[Data excerpts]
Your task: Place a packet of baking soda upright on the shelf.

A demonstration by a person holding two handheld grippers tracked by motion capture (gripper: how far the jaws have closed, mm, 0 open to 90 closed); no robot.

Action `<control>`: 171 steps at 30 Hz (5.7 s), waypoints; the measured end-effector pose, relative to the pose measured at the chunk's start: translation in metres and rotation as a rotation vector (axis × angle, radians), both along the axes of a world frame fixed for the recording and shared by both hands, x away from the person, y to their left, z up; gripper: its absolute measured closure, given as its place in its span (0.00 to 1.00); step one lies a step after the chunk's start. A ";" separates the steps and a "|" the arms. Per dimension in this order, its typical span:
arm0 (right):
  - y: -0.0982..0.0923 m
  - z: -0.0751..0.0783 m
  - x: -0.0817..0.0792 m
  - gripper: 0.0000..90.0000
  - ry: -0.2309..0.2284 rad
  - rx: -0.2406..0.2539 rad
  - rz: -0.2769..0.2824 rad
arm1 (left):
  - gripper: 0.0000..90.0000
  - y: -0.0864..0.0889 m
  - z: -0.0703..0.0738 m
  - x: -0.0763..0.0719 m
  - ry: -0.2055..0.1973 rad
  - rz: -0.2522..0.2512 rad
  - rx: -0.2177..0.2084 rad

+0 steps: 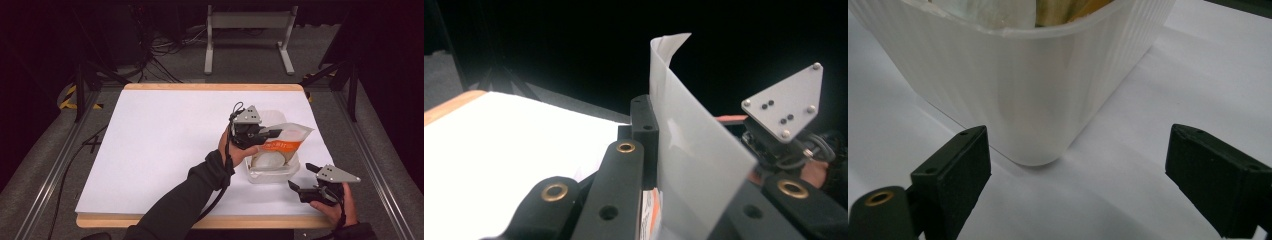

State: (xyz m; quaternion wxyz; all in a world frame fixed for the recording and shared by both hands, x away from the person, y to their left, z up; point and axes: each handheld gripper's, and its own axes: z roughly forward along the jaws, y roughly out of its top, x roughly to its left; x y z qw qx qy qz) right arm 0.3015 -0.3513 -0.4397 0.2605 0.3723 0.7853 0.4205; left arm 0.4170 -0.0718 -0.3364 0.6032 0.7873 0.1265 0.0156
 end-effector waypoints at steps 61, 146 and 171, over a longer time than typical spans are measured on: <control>0.002 0.001 -0.002 0.13 -0.008 -0.030 0.010 | 0.36 0.026 0.019 -0.022 -0.253 0.051 0.262; 0.010 0.000 -0.005 0.13 -0.008 -0.079 0.039 | 0.08 0.292 -0.080 -0.068 -0.215 0.415 0.549; 0.005 0.003 -0.006 0.11 -0.030 -0.070 0.043 | 0.08 0.379 -0.108 -0.096 -0.008 0.636 0.200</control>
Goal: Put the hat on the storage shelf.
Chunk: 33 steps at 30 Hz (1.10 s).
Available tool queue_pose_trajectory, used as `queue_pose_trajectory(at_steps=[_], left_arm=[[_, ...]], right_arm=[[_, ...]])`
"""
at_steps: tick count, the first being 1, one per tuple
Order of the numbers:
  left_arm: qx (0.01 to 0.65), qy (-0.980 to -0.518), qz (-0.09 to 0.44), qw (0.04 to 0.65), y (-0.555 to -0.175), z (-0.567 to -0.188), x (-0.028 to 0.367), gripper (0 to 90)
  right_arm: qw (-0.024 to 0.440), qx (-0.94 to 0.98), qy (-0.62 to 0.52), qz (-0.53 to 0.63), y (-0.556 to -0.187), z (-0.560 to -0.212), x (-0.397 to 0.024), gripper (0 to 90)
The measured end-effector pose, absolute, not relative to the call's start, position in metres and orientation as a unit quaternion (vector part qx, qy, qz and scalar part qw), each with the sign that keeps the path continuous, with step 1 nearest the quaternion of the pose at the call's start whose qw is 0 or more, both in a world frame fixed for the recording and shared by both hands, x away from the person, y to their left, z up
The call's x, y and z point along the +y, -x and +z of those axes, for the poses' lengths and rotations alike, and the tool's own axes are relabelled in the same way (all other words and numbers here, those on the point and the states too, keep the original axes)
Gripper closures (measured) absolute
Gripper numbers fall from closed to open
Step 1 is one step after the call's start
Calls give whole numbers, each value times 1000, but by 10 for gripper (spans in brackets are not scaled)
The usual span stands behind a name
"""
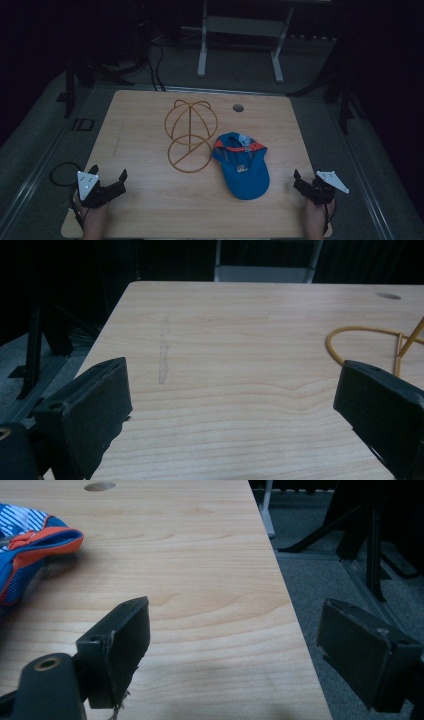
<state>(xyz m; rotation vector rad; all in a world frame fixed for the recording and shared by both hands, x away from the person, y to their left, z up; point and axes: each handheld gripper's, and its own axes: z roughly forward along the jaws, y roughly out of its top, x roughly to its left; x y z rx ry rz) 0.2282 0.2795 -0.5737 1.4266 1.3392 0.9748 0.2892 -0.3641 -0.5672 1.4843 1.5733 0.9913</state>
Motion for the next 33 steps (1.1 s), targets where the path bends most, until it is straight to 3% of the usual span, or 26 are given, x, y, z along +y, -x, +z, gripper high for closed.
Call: queue_pose_trajectory(at_steps=[12,19,21,27,33], left_arm=[[533,-597,388,457,-230,-575,276,23],[536,-587,382,471,-229,-574,277,23],[527,-578,366,504,-228,-573,278,23],[499,-615,364,490,-230,-574,270,23],[481,-618,363,505,-228,-572,265,24]], right_arm=[[362,616,-581,389,-289,-567,-364,139],[334,632,-583,386,-295,-559,-368,139],[320,645,-574,390,-299,-548,-367,136],[289,674,-551,398,-313,-521,-359,140],[285,703,-519,395,-330,-501,-343,141]])
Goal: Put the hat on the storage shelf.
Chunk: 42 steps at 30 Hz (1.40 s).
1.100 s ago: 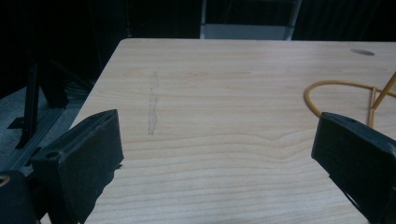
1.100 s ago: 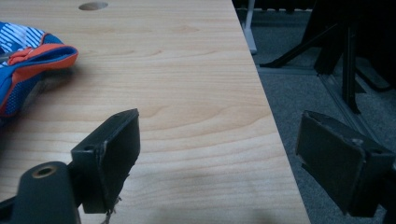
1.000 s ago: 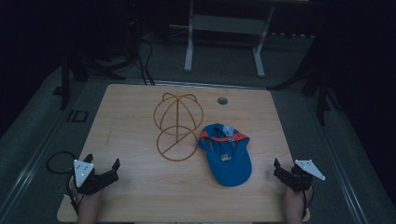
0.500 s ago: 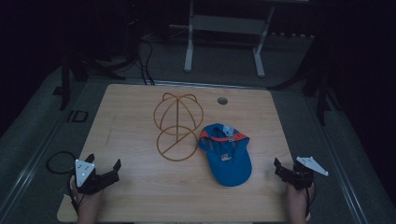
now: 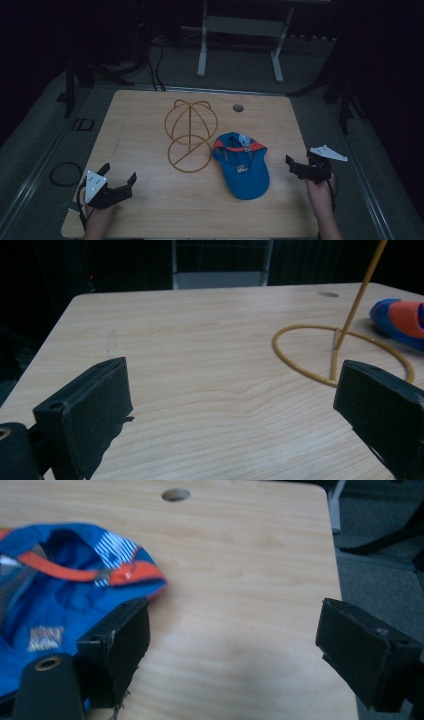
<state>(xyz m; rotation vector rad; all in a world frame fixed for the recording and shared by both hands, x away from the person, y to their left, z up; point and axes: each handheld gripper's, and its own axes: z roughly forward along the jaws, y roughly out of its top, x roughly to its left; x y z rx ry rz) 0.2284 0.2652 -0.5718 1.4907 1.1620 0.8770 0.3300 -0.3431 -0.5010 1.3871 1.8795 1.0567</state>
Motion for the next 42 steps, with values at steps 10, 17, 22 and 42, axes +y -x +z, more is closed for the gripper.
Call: queue_pose_trajectory(at_steps=[10,17,22,42], left_arm=[[463,-633,354,509,-228,-572,260,24],[461,-633,355,510,-228,-572,260,24],[463,-631,350,514,-228,-572,261,24],[466,-635,341,513,-228,-572,259,24]], right_arm=[[257,740,-473,403,-353,-483,-321,140],[240,764,-441,406,-368,-475,-304,140],[229,763,-435,419,-380,-475,-293,140],[176,826,-387,370,-426,-508,-234,167]])
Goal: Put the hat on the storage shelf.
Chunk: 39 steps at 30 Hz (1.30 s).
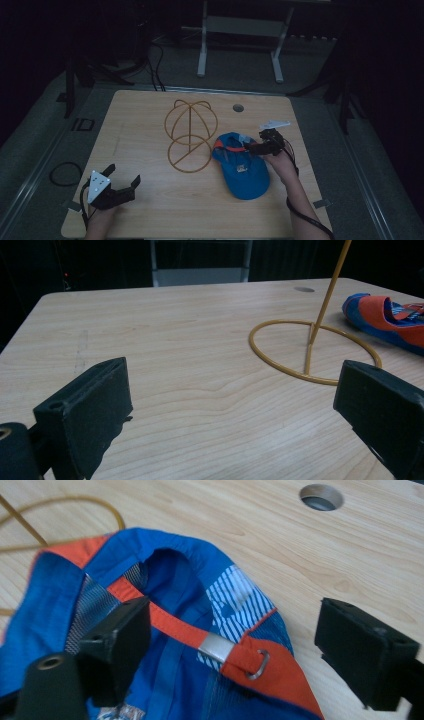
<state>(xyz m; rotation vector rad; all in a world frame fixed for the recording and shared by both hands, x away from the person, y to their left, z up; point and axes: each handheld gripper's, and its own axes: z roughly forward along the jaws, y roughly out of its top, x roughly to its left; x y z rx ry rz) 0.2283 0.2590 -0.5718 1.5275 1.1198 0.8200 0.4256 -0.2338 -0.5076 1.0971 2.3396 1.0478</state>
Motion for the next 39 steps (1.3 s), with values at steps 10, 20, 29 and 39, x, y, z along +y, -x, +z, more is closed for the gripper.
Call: queue_pose_trajectory(at_steps=[10,20,29,39], left_arm=[[478,-634,330,511,-226,-568,256,25],[470,-646,328,504,-224,-565,249,24],[472,-645,327,504,-225,-566,251,25],[477,-648,322,499,-227,-567,250,25]], right_arm=[[164,842,-378,347,-451,-521,-214,277],[175,853,-386,304,-459,-539,-196,275],[174,867,-378,275,-461,-552,-191,269],[146,871,-364,295,-457,-550,-193,651]])
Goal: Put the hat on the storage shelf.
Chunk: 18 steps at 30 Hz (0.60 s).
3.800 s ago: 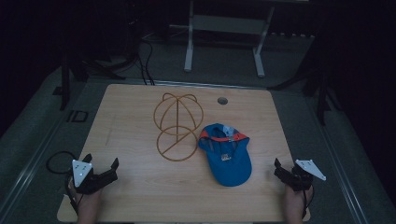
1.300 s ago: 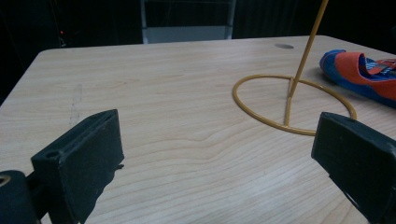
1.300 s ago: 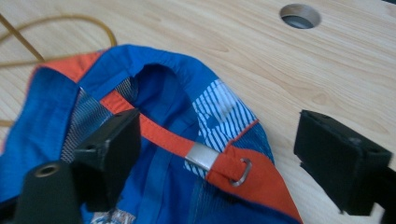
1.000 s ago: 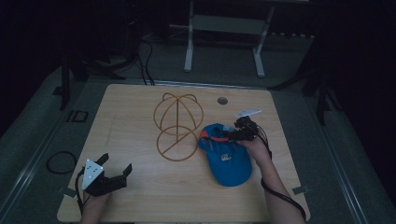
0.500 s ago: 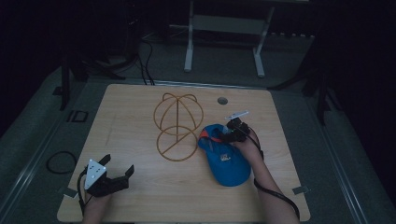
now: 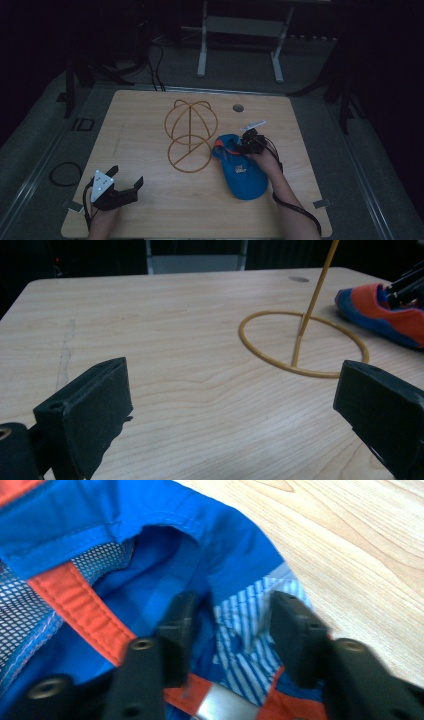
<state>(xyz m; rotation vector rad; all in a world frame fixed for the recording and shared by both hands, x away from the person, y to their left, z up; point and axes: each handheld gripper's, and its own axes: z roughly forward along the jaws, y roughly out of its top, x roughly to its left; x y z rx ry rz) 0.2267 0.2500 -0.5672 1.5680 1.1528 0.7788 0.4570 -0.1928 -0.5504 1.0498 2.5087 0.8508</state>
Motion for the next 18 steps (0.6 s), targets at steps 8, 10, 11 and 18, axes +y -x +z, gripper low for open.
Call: queue_pose_trajectory(at_steps=[8,10,11,18], left_arm=[[477,-650,321,497,-226,-567,249,24],[477,-651,319,497,-226,-567,249,25],[477,-651,319,497,-226,-567,249,24],[484,-654,313,489,-227,-566,249,24]], right_arm=[[162,865,-382,282,-452,-549,-188,877],[165,861,-388,285,-452,-549,-190,881],[165,861,-388,285,-452,-549,-190,881],[183,840,-400,318,-439,-526,-208,883]])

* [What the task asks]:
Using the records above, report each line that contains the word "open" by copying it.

* [Answer]:
A demonstration by a person holding two handheld grippers tracked by motion capture (gripper: how far the jaws have closed, mm, 0 open to 90 closed); no robot.
Gripper numbers fall from closed to open
Motion for the next 18 steps (0.6 s), targets at steps 8, 10, 11 and 18, axes +y -x +z, gripper low for open.

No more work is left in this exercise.